Reducted Data Footprint
1. Reduced data footprint
In recent years, column-oriented databases have been noted by many as the preferred architecture for high-volume analytics. A column-oriented database stores data column by column instead of row by row. There are many advantages to this. Most analytic queries only involve a subset of the columns in a table, so a column-oriented database focuses on retrieving only the data that is required. This speeds queries and reduces disk I/O and computer resources.

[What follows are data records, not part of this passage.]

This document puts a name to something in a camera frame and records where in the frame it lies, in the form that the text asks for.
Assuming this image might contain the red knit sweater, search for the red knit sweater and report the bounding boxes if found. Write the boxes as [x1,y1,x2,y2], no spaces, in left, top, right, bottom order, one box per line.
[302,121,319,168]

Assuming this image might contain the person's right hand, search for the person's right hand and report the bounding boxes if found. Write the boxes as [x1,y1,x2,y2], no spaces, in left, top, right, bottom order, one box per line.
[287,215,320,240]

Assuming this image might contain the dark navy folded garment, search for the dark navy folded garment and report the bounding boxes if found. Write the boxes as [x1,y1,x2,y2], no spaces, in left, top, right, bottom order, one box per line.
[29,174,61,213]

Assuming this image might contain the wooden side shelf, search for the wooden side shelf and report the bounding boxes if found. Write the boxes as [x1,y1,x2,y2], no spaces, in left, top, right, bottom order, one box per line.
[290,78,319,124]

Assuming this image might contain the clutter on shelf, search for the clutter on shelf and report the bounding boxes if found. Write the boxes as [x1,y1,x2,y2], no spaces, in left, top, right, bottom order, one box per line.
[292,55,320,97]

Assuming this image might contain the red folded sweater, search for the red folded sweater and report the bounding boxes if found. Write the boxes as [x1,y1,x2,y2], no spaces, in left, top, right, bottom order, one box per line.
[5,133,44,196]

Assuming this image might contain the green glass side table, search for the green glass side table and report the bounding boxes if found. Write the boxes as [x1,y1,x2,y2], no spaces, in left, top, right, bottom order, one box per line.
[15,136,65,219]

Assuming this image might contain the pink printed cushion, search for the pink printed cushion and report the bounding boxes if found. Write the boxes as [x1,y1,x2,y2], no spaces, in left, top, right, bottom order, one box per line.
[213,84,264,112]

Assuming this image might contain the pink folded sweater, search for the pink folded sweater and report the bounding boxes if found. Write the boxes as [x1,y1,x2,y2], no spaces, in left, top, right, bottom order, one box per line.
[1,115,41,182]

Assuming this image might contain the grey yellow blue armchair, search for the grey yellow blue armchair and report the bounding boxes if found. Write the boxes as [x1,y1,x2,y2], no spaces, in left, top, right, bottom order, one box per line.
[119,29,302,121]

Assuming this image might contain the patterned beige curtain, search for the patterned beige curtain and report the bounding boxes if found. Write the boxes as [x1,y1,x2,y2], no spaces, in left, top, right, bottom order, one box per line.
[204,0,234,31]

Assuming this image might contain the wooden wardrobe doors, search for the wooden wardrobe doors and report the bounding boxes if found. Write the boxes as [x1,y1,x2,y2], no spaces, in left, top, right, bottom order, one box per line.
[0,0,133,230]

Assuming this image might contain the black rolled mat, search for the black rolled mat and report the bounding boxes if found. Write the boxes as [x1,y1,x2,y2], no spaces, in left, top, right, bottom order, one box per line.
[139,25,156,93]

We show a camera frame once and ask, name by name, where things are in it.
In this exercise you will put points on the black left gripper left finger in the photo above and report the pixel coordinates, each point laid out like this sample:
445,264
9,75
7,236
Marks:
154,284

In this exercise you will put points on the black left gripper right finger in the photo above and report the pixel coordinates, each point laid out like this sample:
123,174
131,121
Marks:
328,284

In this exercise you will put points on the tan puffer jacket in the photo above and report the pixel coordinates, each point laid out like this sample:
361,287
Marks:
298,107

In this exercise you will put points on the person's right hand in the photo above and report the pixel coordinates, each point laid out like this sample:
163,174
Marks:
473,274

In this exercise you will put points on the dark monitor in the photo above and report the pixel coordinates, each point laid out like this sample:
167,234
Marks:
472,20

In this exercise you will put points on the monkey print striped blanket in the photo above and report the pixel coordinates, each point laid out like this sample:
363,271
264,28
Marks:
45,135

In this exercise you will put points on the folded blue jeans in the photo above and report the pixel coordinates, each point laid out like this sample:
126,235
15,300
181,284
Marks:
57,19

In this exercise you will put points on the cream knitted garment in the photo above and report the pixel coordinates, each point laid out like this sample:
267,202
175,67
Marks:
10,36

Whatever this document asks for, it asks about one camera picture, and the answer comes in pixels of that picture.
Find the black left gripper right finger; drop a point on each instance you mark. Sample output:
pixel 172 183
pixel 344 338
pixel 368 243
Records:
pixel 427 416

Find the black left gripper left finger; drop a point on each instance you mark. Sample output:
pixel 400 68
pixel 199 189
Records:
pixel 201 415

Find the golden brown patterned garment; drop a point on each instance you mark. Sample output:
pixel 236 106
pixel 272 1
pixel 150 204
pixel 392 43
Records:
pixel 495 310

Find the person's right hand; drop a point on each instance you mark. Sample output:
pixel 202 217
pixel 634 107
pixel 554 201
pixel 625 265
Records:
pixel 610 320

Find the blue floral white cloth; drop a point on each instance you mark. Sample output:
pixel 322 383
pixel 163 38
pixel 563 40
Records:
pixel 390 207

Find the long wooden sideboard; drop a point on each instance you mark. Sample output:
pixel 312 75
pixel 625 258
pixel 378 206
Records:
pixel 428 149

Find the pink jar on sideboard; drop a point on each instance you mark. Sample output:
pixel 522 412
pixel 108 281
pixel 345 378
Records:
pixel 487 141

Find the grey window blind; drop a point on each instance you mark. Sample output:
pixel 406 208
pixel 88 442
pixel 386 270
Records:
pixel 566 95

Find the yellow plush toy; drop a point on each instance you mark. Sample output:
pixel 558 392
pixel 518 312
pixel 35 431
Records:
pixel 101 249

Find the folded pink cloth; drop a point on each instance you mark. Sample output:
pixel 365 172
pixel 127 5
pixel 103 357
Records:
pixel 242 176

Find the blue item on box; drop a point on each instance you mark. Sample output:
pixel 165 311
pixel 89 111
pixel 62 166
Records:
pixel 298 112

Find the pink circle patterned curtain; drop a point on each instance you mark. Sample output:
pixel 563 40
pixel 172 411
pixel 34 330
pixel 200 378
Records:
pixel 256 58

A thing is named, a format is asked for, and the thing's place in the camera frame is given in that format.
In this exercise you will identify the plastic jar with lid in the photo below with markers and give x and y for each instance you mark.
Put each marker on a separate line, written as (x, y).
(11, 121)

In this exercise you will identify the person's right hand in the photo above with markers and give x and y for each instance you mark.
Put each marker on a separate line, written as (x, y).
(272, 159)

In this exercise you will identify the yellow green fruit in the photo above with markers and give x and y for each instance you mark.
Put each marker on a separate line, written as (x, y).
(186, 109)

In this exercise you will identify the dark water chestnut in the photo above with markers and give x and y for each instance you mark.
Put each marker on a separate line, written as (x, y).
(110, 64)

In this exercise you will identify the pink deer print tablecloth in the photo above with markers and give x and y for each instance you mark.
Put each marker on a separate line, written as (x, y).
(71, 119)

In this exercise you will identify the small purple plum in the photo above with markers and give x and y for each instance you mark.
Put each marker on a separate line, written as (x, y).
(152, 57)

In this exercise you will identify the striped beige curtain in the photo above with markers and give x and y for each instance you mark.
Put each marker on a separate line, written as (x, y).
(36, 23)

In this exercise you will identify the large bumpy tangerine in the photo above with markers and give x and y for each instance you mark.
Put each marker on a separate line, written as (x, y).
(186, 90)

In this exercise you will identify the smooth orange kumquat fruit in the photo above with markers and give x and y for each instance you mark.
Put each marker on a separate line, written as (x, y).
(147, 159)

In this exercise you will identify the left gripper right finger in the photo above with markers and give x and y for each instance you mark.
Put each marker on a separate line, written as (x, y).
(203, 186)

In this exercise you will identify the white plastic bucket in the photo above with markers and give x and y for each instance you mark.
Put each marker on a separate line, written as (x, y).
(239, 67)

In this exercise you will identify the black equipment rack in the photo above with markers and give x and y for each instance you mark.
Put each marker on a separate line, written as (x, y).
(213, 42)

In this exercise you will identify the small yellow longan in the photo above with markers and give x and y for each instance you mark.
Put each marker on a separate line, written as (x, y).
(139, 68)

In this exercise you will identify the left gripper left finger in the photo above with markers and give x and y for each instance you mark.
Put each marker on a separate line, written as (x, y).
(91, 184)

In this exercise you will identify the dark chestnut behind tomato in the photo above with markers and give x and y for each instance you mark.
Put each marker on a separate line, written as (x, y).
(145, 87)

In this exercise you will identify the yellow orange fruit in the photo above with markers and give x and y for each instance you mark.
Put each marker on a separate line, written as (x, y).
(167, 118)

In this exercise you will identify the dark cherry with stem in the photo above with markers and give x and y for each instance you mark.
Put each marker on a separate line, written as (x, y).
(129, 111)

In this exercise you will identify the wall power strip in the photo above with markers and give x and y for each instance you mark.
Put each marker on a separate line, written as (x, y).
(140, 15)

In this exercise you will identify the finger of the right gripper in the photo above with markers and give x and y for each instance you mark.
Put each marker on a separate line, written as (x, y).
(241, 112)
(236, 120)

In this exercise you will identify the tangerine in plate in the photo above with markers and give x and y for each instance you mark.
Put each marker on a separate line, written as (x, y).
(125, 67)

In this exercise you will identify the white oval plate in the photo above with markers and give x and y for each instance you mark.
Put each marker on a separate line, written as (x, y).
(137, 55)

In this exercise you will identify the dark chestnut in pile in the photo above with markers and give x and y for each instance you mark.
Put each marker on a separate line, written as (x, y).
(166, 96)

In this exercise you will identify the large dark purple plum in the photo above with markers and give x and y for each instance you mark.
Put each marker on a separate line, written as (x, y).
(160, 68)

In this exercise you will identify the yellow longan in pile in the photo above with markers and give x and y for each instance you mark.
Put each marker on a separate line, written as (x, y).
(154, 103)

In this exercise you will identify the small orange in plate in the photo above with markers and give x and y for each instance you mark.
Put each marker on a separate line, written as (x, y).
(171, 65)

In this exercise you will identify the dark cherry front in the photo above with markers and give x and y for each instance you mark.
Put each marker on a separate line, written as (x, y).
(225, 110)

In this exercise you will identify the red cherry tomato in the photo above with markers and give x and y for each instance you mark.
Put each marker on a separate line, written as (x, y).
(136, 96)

Furthermore, these databases enable efficient data compression because each column stores a single data type, as opposed to rows that typically contain several data types. Compression can be optimized for each particular data type, reducing the amount of storage needed for the database. Column orientation also greatly accelerates query processing, which significantly increases the concurrent queries a server can process.
There are a variety of column-oriented solutions on the market. Some duplicate data and require as large a hardware footprint as traditional row-based systems. Others have combined the column basis with other technologies, which eliminates the need for data duplication. This means that users don't need as many servers or as much storage to analyze the same volume of data.
For example, some column-oriented databases can achieve compression results ranging from 10:1 (a 10TB database becomes a 1TB database) to more than 40:1, depending on the data. With this level of compression, a distributed server environment can be reduced by a factor of 20 to 50 times and be brought down to a single box-slashing heat, power consumption and carbon emissions.
Virtual data marts are also coming on the scene, leveraging Enterprise Information Integration (EII) technologies to create specialized views of data sets without the need for physical storage. The downside to this approach is that complex queries can be sluggish, which can be a problem when analytic needs call for close to real-time insight.
Open-source software takes efficient resource utilization a step further as it typically does not require proprietary hardware or specialized appliances.